The Next Step This monitoring project should probably begin at one site (AIDS Research Alliance [formerly SEARCH Alliance, in Los Angeles] would be ideal); the tests and treatments could be administered either there, or in the offices of physicians associated with the organization. Later, other research institutions or clinical practices might also use the same protocol.

The first critical step is to refine this proposal and develop a detailed protocol, incorporating the views of medical and research experts.

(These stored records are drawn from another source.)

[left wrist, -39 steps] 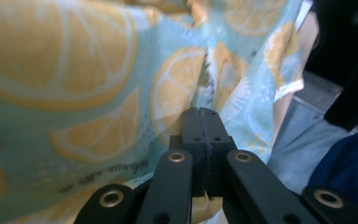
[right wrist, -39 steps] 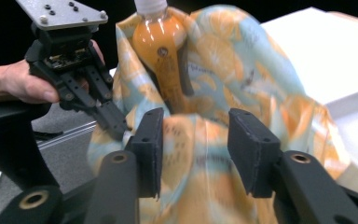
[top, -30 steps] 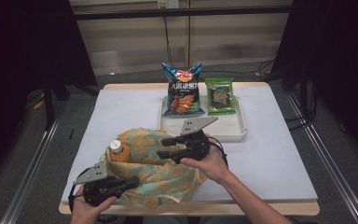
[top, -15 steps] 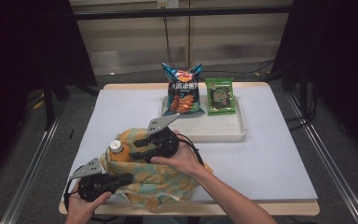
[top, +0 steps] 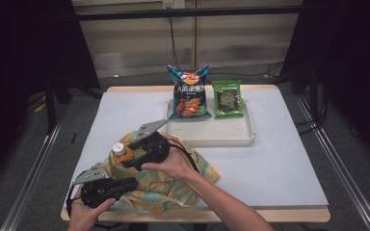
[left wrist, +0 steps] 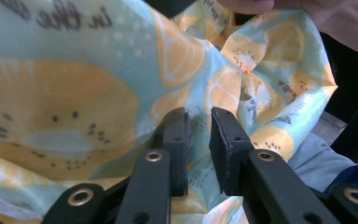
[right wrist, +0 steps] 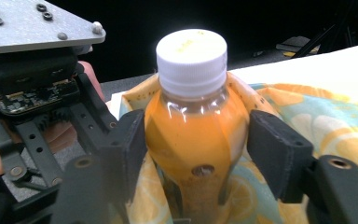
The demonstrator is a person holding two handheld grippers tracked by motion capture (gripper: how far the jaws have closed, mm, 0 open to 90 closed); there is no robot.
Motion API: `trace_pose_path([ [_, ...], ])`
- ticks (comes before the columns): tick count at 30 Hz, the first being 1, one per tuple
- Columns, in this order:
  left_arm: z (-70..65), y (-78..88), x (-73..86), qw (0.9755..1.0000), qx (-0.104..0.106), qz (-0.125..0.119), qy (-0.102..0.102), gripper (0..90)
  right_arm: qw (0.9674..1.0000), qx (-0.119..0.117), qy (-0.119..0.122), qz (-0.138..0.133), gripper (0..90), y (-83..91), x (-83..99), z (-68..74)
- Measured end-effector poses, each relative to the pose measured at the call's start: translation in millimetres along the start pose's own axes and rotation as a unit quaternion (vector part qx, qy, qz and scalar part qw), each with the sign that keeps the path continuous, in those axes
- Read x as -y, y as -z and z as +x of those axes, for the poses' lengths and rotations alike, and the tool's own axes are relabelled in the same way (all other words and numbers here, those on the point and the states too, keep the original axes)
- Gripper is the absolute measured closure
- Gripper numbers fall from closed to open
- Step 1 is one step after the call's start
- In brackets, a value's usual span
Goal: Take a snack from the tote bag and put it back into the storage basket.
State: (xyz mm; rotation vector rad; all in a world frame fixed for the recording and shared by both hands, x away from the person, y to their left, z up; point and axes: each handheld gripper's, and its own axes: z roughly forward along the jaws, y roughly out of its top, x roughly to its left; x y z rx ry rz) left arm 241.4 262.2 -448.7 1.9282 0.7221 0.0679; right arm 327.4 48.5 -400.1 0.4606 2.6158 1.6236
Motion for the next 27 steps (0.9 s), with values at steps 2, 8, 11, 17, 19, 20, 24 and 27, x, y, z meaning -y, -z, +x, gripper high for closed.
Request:
trace_pose_path([
  [2, -0.2, 0.1, 0.0, 1.0, 0.0, 0.0, 0.0, 75.5, 1.0, 0.006, 0.004, 0.003, 31.7, -3.8, -0.5, 1.1],
  [8, 0.1, 1.1, 0.0, 1.0, -0.003, 0.001, -0.002, 72.6, 0.9999, 0.011, 0.009, 0.009, 28.8, -16.6, 1.8, 2.9],
  [11, 0.2, 1.4, 0.2, 1.0, -0.002, 0.0, -0.002, 71.4, 0.9998, 0.01, 0.008, 0.012, 28.8, -22.4, 2.5, 3.0],
  [17, 0.2, 1.8, 0.8, 1.0, -0.006, -0.001, 0.003, 63.1, 0.9997, 0.01, 0.013, 0.019, 29.2, -33.0, 4.9, 2.1],
  [19, -0.1, 1.5, 0.7, 1.0, -0.006, 0.0, 0.002, 61.4, 0.9996, 0.012, 0.015, 0.02, 29.2, -34.7, 4.9, 2.5],
  [20, -0.1, 1.6, 0.6, 1.0, -0.007, 0.0, 0.0, 61.1, 0.9996, 0.012, 0.015, 0.02, 29.5, -35.6, 4.9, 2.8],
  [24, -0.9, 2.6, 0.1, 1.0, -0.008, -0.003, -0.003, 58.8, 0.9996, 0.017, 0.016, 0.018, 30.0, -35.3, 5.0, 3.7],
  [27, -2.7, 2.9, -0.3, 0.9999, -0.01, -0.006, -0.003, 55.8, 0.9996, 0.014, 0.02, 0.017, 30.2, -33.6, 5.8, 3.7],
])
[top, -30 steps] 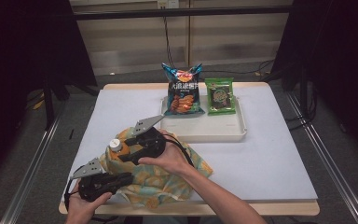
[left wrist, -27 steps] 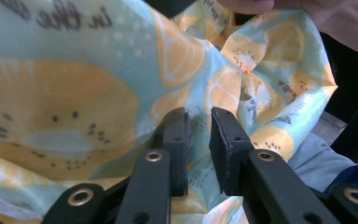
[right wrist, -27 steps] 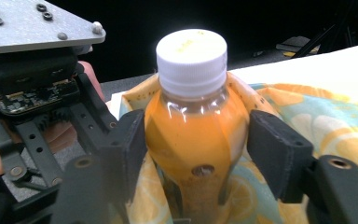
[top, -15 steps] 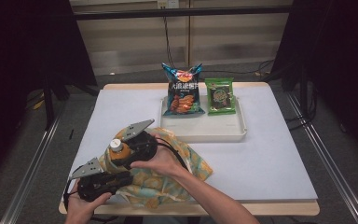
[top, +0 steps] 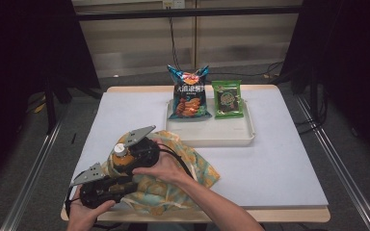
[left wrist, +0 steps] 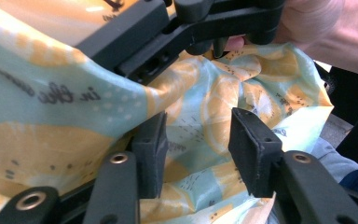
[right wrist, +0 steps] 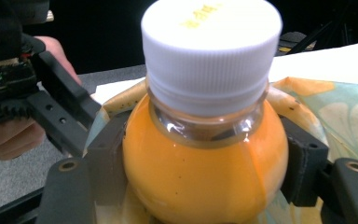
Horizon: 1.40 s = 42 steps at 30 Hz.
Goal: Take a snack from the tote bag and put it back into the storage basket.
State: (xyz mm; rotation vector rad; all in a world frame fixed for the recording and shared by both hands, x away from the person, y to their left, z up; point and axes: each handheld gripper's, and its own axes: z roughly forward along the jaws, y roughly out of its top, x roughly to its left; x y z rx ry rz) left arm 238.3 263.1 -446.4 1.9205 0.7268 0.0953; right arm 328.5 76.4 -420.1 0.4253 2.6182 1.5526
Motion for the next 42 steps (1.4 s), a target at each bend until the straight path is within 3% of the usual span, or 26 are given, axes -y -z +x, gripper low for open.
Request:
trace_pose_path([
  [14, -7.0, 3.5, -2.6, 0.9998, -0.002, -0.011, -0.018, 47.4, 0.9999, -0.01, 0.001, -0.014, 30.3, 27.0, 1.7, -0.7],
  [22, -8.3, 9.9, -4.7, 0.9993, -0.008, -0.035, -0.012, 39.9, 0.9997, -0.01, -0.005, -0.024, 30.3, 46.0, -0.8, -8.3],
  [30, -6.4, 10.5, -3.9, 0.9992, -0.011, -0.036, -0.012, 38.4, 0.9994, -0.001, 0.0, -0.034, 30.3, 60.6, -9.7, -12.2],
  [33, -6.3, 11.3, -3.9, 0.999, -0.023, -0.037, -0.007, 37.3, 0.9995, -0.001, 0.004, -0.033, 30.3, 66.3, -13.2, -14.3],
  [35, -4.8, 12.5, -4.7, 0.9991, -0.014, -0.039, -0.01, 35.3, 0.9995, -0.004, 0.007, -0.031, 30.3, 70.8, -15.7, -16.3],
  [42, -1.9, 20.0, -5.9, 0.9975, -0.023, -0.067, -0.001, 28.0, 0.9993, -0.007, 0.012, -0.036, 30.3, 90.6, -22.6, -20.7],
])
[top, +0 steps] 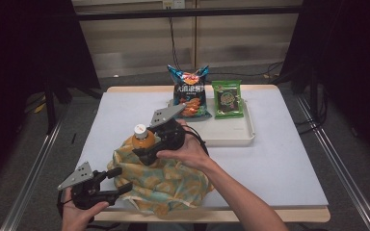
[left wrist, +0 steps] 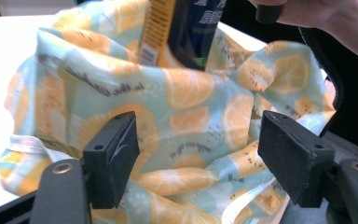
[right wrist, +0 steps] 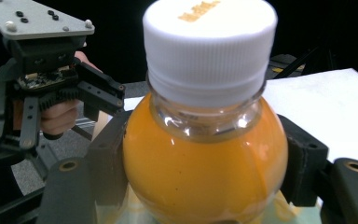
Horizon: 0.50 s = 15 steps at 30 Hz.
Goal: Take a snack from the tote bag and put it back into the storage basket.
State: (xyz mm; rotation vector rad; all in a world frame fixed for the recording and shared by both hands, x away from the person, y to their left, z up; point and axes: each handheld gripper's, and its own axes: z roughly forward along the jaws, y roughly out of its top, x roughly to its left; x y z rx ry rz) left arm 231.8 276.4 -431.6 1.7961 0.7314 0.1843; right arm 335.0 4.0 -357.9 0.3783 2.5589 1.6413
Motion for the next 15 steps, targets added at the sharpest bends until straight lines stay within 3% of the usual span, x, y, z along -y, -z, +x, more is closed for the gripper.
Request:
trace_pose_path([
  [2, 0.6, 3.0, -0.7, 0.9998, -0.022, -0.002, 0.001, 23.7, 1.0, 0.003, -0.002, -0.004, 30.3, 5.5, -0.8, -1.9],
  [5, 4.9, 5.4, -0.3, 0.9999, -0.013, -0.009, 0.002, 20.2, 0.9999, 0.007, -0.004, -0.009, 30.4, 9.9, -1.1, -3.6],
  [7, 7.2, 7.4, 0.0, 0.9992, -0.035, -0.011, 0.013, 13.3, 0.9999, 0.009, -0.006, -0.013, 30.3, 15.0, -1.4, -5.2],
  [15, 18.9, 12.0, 3.4, 0.9982, -0.051, -0.023, 0.024, 4.1, 0.9996, 0.012, -0.014, -0.023, 30.3, 25.3, -3.5, -10.7],
])
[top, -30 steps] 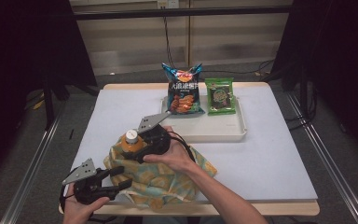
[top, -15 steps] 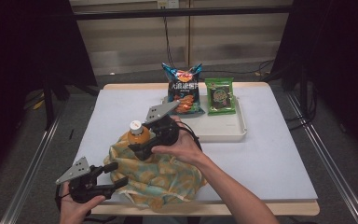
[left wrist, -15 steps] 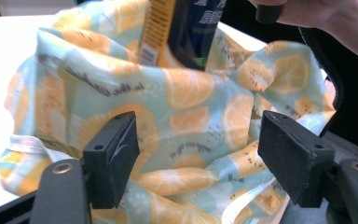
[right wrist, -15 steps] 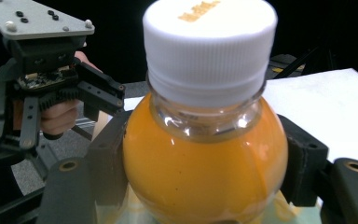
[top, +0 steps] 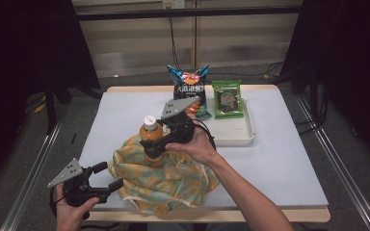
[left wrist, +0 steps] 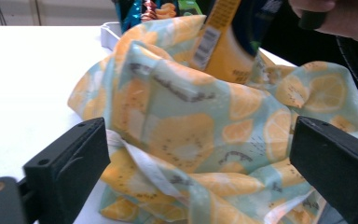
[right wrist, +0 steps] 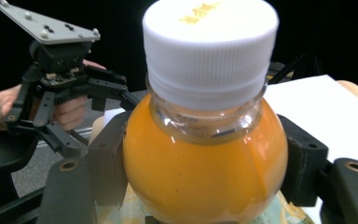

A working monitoring project will mean that as soon as the first patient is ready to try a treatment, that treatment can be tested, with results becoming available almost immediately. While the results from the first few patients will clearly be limited, they will be completely consistent, without selection bias, and collected exactly as specified. If early results are favorable, more people will try the treatment, strengthening the confidence in the results of the monitoring, and also generating early interest in other studies, including larger, controlled trials.